Deep Clustering via Gradual Community Detection
This work addresses deep clustering for AI applications by introducing a novel network analysis perspective, though it appears incremental as it builds on existing backbones.
The paper tackles the challenge of inadequate supervision signals in deep clustering by proposing a gradual community detection strategy that initializes many pseudo-communities and merges them, leveraging global structural characteristics to enhance pseudo-label purity. Experiments on benchmark image datasets show it effectively improves state-of-the-art performance.

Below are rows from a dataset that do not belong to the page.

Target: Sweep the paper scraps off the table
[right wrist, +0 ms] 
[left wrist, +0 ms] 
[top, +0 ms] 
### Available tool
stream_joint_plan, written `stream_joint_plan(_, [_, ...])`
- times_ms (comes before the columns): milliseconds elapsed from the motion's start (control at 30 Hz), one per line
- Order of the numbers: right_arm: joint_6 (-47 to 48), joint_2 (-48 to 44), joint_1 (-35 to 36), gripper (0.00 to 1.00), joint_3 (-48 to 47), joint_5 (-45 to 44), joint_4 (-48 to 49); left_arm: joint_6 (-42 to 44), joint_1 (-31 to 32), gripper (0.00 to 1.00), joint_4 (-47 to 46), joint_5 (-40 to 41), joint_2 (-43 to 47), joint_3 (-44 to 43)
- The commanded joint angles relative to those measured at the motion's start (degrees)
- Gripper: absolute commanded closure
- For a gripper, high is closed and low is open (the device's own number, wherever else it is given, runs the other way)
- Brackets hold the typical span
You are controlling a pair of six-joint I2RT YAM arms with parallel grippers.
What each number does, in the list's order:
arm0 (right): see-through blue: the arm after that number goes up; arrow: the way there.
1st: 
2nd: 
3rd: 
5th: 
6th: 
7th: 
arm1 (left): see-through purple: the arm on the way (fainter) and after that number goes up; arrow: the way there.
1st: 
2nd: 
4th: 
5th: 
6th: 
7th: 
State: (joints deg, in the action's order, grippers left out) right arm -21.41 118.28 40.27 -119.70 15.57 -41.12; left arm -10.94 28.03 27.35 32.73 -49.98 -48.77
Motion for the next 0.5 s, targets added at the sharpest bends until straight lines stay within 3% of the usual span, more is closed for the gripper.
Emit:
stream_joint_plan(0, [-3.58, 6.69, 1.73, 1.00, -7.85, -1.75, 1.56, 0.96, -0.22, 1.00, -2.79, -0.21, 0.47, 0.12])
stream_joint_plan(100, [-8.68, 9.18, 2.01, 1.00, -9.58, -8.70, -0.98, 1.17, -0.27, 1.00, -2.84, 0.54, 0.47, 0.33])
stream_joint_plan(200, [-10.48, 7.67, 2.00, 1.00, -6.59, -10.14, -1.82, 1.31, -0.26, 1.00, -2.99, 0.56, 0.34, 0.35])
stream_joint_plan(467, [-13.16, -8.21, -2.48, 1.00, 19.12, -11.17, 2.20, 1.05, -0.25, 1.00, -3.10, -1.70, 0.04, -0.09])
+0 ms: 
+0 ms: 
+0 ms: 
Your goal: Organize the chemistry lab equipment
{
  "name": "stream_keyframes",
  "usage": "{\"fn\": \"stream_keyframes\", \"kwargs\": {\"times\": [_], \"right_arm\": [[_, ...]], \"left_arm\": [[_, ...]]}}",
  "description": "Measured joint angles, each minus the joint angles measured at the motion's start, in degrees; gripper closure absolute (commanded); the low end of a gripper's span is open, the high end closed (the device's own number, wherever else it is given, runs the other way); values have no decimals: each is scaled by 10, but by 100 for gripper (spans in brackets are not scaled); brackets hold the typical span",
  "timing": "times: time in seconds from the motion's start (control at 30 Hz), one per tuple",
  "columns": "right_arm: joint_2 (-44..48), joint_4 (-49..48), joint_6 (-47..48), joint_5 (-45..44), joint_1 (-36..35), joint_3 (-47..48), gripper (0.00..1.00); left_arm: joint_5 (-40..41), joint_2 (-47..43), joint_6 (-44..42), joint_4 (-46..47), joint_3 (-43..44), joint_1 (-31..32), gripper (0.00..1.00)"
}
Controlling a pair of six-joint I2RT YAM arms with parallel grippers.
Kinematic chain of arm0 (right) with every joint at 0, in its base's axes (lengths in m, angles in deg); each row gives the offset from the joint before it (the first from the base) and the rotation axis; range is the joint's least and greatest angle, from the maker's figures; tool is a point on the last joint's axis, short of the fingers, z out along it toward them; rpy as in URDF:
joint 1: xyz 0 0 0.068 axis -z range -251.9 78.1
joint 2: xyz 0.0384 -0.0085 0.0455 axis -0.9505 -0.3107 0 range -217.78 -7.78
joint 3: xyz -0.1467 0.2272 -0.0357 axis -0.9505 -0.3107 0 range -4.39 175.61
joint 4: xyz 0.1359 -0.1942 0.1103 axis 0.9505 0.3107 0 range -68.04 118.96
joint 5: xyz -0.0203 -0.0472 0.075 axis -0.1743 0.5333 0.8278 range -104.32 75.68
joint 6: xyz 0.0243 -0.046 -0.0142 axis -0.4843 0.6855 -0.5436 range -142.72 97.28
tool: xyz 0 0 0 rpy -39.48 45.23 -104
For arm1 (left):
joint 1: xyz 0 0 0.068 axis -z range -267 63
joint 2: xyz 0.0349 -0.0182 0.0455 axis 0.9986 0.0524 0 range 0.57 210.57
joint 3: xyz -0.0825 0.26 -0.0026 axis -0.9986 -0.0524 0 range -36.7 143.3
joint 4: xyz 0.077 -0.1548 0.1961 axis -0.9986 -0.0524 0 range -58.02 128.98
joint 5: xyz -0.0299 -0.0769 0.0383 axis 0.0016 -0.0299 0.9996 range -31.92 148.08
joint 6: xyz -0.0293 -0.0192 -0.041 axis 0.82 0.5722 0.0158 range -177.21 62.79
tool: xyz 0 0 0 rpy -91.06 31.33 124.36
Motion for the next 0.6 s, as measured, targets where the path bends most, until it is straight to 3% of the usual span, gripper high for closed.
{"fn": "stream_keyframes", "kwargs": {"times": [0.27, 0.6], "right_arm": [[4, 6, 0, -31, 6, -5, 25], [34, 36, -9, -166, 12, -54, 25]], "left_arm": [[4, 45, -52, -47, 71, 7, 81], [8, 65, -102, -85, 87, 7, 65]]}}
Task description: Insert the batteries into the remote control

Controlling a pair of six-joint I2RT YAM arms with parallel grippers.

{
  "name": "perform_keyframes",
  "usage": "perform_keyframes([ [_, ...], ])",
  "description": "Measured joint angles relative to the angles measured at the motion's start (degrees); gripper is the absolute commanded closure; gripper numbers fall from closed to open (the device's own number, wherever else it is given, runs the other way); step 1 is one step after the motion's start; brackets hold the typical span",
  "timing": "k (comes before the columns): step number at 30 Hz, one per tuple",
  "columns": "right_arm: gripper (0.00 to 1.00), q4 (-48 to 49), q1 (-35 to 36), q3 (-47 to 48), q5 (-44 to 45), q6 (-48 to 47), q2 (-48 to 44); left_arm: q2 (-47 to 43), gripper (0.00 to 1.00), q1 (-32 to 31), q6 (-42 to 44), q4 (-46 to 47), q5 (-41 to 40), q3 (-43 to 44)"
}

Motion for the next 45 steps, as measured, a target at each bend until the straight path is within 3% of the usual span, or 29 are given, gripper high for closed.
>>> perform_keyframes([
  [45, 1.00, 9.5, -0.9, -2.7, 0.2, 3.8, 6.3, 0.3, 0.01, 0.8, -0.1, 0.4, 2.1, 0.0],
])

Deep clustering is an essential task in modern artificial intelligence, aiming to partition a set of data samples into a given number of homogeneous groups (i.e., clusters). Recent studies have proposed increasingly advanced deep neural networks and training strategies for deep clustering, effectively improving performance. However, deep clustering generally remains challenging due to the inadequacy of supervision signals. Building upon the existing representation learning backbones, this paper proposes a novel clustering strategy of gradual community detection. It initializes clustering by partitioning samples into many pseudo-communities and then gradually expands clusters by community merging. Compared with the existing clustering strategies, community detection factors in the new perspective of cluster network analysis in the clustering process. The new perspective can effectively leverage global structural characteristics to enhance cluster pseudo-label purity, which is critical to the performance of self-supervision. We have implemented the proposed approach based on the popular backbones and evaluated its efficacy on benchmark image datasets. Our extensive experiments have shown that the proposed clustering strategy can effectively improve the SOTA performance. Our ablation study also demonstrates that the new network perspective can effectively improve community pseudo-label purity, resulting in improved self-supervision.